Каша из вопросов сбивала меня с толку, но когда я окунулась в воспоминание о том, что случилось, всё стало ясно.
* * *
Его дыхание падает на мою щёку, и боль в руке бежит от моего запястья к чувствительной стороне моего бицепса.
― Ты не позволишь кому-либо ещё связывать тебя, ― произносит он глубоким гортанным голосом. Он голый, потрясающий. Прижимает меня к стене, и трение оголенной кожи на моей заднице заставляет кричать.
Сожаление. Фунты сожаления. На мили в ширину. Сожаление, которое тянется в глубину моего разбитого духа.
― Мне жаль, ― и это правда. Я опустошена и мне стыдно.
― Почему?
Моё запястье болит. Он так сильно придавливает его к стене, будто я уйду, будто отвернусь к нему спиной. Тем не менее, я хочу уйти, убежать, показать ему, что я могу бросить его так же, как он бросает меня.
Я ёрзаю, но он только давит сильнее и требует:
― Почему?
― Отвали от меня!
― Скажи мне, почему! ― его глаза становятся шире, виднеются зубы, будто он хочет впиться мне в горло. ― Почему?
― Мне это нужно! ― слова слетают прежде, чем я думаю, и для него они словно яд.
Я не ожидаю, но он хватает меня за челюсть, и я чувствую боль там, где его пальцы впиваются в меня. Он смотрит, врезаясь в меня своим взглядом, и мне хочется превратиться в почерневшую иссушенную головешку.
Он отпускает меня, и я падаю на пол.
* * *
Я чуть не пропустила, как Дикон выходил из здания. Служащий стоянки передал ему ключи, и он взял их, не отводя глаз от окна. Он выглядел обеспокоенным. Я не знала, мог ли он видеть меня, так как я откинулась в кресле, думая о последнем разе, когда мы оба были голые.

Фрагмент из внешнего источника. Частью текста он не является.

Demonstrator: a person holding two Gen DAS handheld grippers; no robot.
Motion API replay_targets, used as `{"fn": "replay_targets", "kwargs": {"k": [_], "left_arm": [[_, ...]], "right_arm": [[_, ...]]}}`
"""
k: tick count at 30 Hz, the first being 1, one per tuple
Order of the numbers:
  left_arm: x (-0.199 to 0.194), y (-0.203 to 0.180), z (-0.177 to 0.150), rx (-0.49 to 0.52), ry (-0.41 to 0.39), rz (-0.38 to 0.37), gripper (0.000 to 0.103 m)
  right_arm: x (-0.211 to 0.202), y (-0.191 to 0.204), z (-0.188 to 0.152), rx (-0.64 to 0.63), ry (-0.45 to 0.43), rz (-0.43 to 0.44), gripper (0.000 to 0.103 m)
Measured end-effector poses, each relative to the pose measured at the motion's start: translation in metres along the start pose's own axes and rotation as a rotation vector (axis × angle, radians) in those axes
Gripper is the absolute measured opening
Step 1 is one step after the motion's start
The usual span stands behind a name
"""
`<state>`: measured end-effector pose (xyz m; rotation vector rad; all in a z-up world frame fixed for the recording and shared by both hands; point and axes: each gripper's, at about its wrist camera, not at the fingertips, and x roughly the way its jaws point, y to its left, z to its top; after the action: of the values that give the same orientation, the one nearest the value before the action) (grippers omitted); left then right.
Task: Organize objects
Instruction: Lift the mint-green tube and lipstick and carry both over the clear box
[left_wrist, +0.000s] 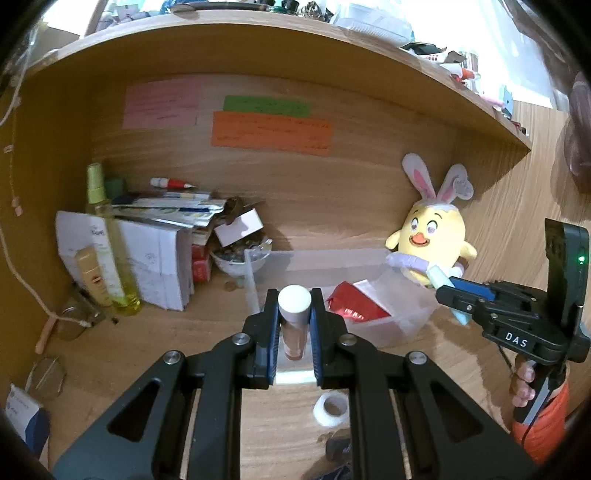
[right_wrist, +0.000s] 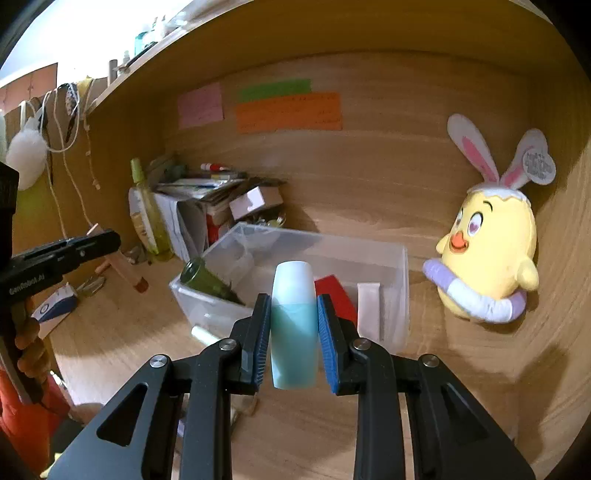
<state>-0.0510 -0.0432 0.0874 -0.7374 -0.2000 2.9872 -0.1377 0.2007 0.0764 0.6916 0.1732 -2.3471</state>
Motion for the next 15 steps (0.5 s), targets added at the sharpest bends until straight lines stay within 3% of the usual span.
{"fn": "replay_targets", "kwargs": {"k": [15], "left_arm": [[0.056, -0.014, 0.024, -0.011, 0.055, -0.046, 0.014]], "right_arm": [[0.041, -0.018, 0.036, 0.004, 0.021, -0.049, 0.023]]}}
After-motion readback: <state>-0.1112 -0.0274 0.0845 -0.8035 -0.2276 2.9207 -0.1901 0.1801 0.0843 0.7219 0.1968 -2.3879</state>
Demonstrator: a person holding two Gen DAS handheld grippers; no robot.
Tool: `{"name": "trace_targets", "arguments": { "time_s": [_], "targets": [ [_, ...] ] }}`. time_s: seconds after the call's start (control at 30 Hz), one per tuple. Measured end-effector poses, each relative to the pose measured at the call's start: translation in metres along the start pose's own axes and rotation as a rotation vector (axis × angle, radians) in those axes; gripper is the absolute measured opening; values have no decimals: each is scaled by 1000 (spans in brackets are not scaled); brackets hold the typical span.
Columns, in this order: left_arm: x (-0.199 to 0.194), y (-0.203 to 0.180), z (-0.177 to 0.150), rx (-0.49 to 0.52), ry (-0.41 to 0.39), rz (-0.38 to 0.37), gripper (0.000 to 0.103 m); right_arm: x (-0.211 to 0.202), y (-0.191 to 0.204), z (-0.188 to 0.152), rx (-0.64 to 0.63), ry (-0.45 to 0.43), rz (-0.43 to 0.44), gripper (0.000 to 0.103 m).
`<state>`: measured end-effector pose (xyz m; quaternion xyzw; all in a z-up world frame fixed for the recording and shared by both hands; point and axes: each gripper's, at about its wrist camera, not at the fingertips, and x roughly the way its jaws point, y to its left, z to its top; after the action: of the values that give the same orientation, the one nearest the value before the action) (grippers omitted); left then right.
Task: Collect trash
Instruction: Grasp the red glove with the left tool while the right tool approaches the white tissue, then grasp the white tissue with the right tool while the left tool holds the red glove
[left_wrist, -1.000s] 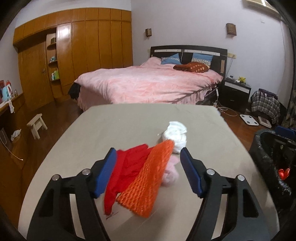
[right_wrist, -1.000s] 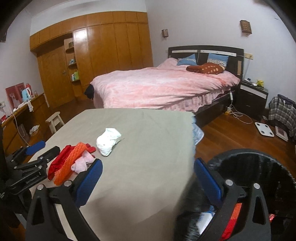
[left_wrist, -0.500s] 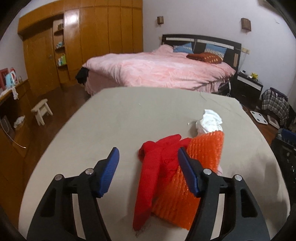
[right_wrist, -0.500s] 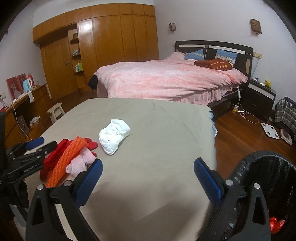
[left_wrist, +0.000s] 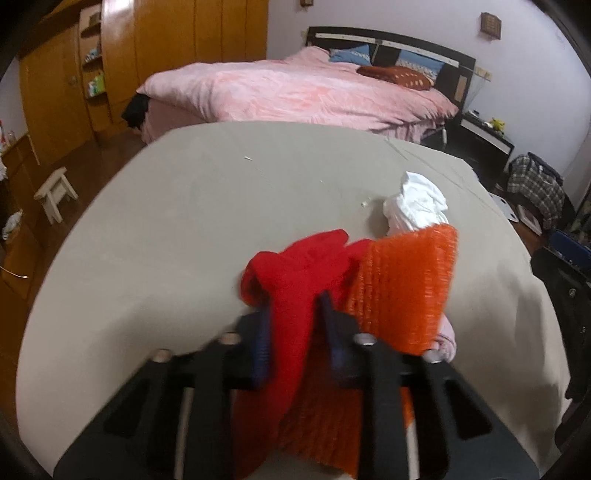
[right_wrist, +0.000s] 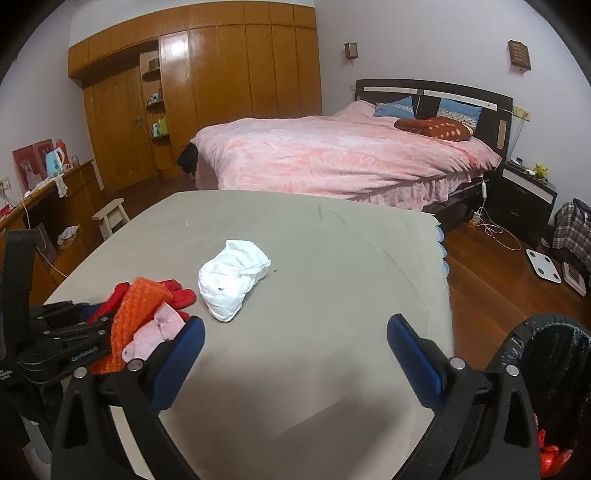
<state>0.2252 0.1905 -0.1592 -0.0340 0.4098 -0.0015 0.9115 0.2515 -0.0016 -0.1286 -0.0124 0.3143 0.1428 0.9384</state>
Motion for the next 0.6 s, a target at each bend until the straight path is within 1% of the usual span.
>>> {"name": "trace_targets", "arguments": {
  "time_s": [0.03,0.13,0.27,0.37,0.47,0.6],
  "targets": [
    [-1,0,-1,-1,-3,0,13,1,1,0,-1,2,0,97],
    [-6,2,-1,-16,-24,-7,8,3,2,0,-4,5,2,97],
    [-22,9,4,-60,-100,-8,8,4,1,5,-5,-5,3,97],
    [-35,16,15,-94,-153,-12,8,7,2,12,-5,-14,4,97],
    [-44,18,28,-78,-208,8,8,14,6,22,-5,-32,8,97],
    [-44,19,40,-68,-241,29,8,31,12,32,6,-28,22,97]
  ]
}}
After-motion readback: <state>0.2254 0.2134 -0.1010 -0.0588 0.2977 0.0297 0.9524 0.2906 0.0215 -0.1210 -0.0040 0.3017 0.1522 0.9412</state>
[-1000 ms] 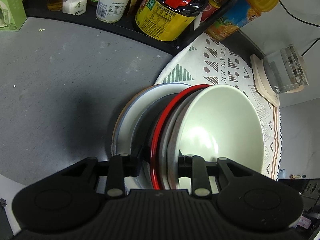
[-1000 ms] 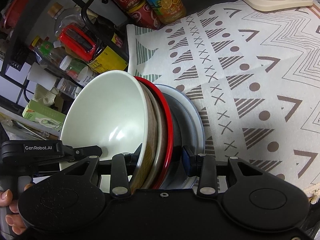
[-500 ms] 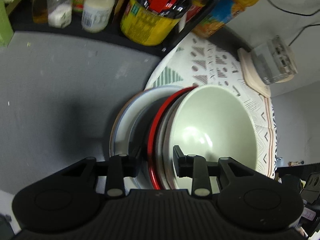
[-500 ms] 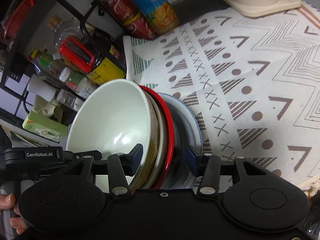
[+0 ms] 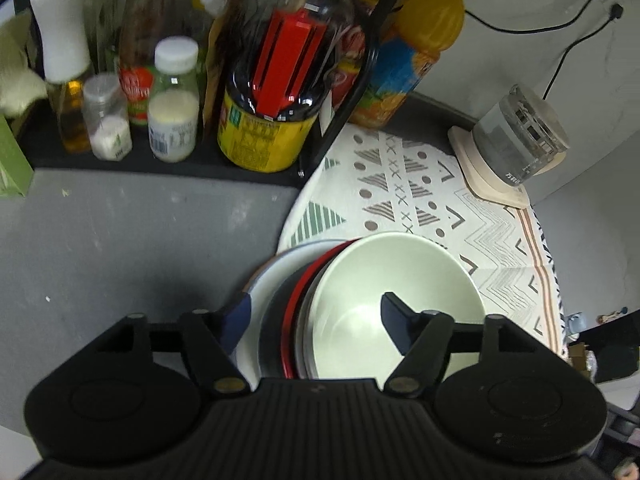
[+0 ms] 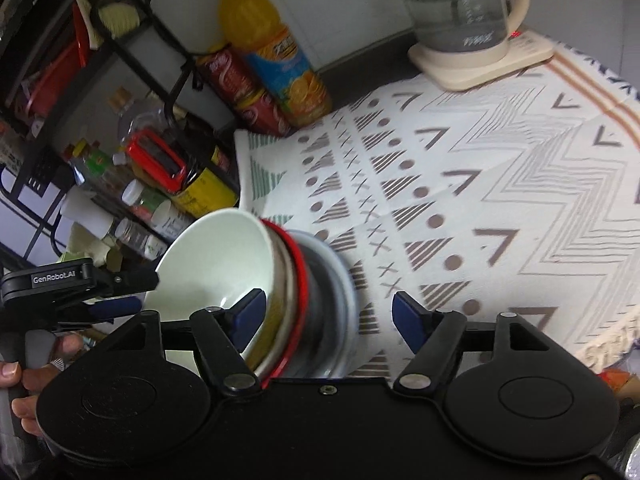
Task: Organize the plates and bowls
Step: 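Open both tools and pull them back from the stack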
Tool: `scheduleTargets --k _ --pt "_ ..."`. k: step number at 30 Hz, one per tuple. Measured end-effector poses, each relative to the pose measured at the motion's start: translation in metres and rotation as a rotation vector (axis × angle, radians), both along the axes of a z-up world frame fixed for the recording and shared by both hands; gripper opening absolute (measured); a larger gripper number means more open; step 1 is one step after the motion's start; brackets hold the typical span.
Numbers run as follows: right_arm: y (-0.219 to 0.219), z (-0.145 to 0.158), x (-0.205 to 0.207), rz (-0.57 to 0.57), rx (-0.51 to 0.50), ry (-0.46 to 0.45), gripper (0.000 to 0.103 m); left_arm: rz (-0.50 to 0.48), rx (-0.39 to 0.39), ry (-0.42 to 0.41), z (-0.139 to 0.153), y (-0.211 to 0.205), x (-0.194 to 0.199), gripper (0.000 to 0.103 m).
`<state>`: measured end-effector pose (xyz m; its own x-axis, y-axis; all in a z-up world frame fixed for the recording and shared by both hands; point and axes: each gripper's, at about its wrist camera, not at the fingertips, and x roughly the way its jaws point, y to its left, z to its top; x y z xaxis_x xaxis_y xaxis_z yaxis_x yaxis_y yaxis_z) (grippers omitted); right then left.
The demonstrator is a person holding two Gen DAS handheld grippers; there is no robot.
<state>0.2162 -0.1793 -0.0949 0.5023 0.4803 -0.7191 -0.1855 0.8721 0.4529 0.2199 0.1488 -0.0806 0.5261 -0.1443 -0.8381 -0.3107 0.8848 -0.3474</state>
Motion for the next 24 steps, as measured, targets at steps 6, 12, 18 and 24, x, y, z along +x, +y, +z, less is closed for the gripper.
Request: scheduleTargets --k 6,12,18,24 --pt "-0.037 0.008 -0.025 -0.045 0.005 -0.032 0.08 0.019 0.039 -0.022 0.007 -0.013 -0.019 0.077" --pt "-0.068 0.013 -0.06 -0.071 0.017 -0.062 0.085 0.019 0.06 -0.034 0.019 -0.03 -0.051 0.079" --pt "-0.089 0.018 -0.093 -0.093 0.018 -0.097 0.093 -0.012 0.105 -0.066 0.031 -0.052 -0.09 0.086" --pt "-0.099 0.028 -0.121 -0.095 0.0 -0.144 0.1 -0.03 0.112 -0.06 0.034 -0.07 -0.123 0.094"
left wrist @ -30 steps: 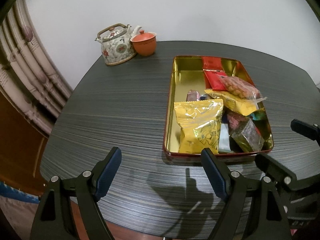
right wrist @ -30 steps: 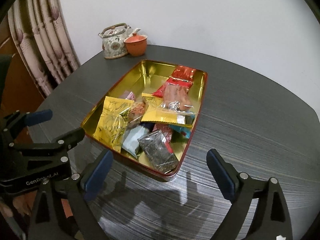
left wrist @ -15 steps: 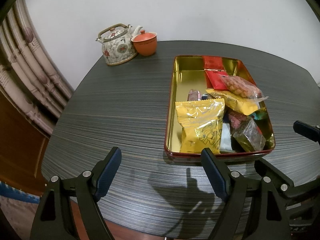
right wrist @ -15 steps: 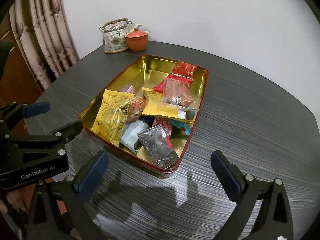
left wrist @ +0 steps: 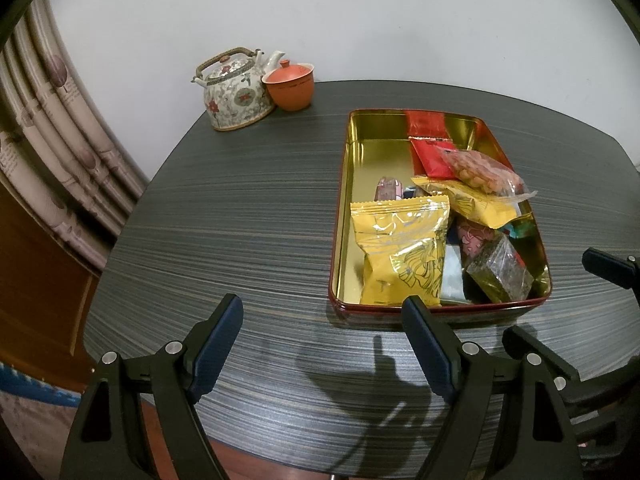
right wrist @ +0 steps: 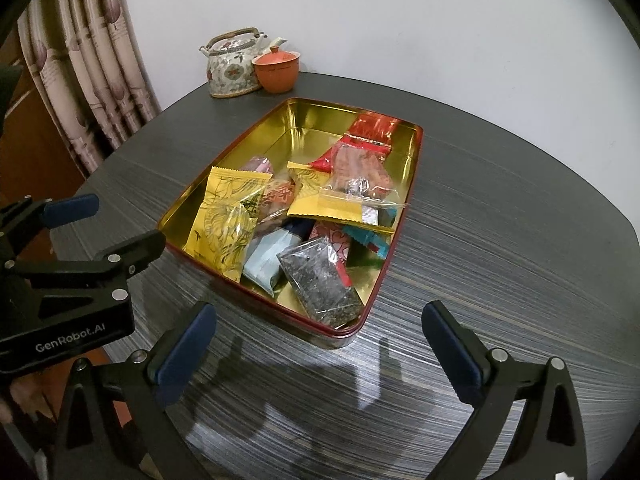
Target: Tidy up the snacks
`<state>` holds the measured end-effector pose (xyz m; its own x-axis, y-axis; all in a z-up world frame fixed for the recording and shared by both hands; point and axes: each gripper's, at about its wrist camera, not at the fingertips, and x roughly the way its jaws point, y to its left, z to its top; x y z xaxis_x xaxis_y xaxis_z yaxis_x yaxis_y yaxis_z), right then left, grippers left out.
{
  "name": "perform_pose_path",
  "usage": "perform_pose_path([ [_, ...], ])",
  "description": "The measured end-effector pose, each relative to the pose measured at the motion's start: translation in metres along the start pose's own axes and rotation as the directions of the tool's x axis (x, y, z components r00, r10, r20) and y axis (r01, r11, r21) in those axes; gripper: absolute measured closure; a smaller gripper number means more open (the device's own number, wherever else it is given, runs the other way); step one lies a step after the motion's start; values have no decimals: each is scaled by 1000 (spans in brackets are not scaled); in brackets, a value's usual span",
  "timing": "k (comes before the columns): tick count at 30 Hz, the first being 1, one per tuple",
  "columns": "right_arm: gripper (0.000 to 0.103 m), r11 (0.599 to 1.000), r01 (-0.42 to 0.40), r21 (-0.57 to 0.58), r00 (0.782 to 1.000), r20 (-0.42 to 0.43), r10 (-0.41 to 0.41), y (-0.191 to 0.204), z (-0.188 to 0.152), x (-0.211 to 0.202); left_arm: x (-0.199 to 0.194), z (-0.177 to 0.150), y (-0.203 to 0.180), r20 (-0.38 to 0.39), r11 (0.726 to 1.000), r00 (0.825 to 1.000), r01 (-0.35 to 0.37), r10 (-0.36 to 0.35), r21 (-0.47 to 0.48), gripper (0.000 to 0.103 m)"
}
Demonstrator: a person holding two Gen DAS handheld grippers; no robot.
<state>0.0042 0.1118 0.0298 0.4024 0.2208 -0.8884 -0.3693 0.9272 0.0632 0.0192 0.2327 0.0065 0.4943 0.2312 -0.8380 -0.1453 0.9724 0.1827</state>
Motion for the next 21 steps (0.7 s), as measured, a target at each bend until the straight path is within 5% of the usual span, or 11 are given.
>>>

Он стоял неподвижно, глядя на меня. Он не покинул бы стоянку, пока я не позволила бы. Это было написано на его лице и об этом говорила его поза. Я наклонилась вперёд и приложила палец к стеклу. Увидев меня, он улыбнулся и поднял палец вверх.
Он нуждался во мне.
Глава
18.
ЭЛЛИОТ
Раньше я был счастлив в Алондре.
Может быть, я был странным, когда думал об этом таким образом. Невозможно было объяснить, как работа с такими проблемными людьми заставляла меня чувствовать удовольствие, но маленькие победы выглядели такими большими. Тогда я пошёл в Вестонвуд, и ликвидировал чувство, словно маленькие победы весили столько же, независимо от того, кто был пациентом. Я чувствовал, будто в мире было слишком много боли, чтобы её можно было унять.
После того, как я покинул Вестонвуд, а затем снова туда вернулся, мне хотелось не быть нигде и быть везде одновременно. Моё недовольство расцвело в саду тоски и бессилия.
Я оставил свой сан священника в Алондре и спрятал колоратку. Я оставил сан из-за садистской пытки над единственным Божьим сыном, и последующей пытки миллионов людей, ибо в чём был смысл спасения, если вы всё ещё существовали по прихоти Бога и человека? Какой смысл был в вере, если вы по-прежнему подвержены страданиям? Я понимал всю теологию, но не понимал, почему должен был подстраиваться под это. Я принял идею того, что Бог ― сострадательный наблюдатель, целитель и сила. Всё это было хорошими гипотезами. Но зачем опираться на них как на партнера? Зачем становиться оратором?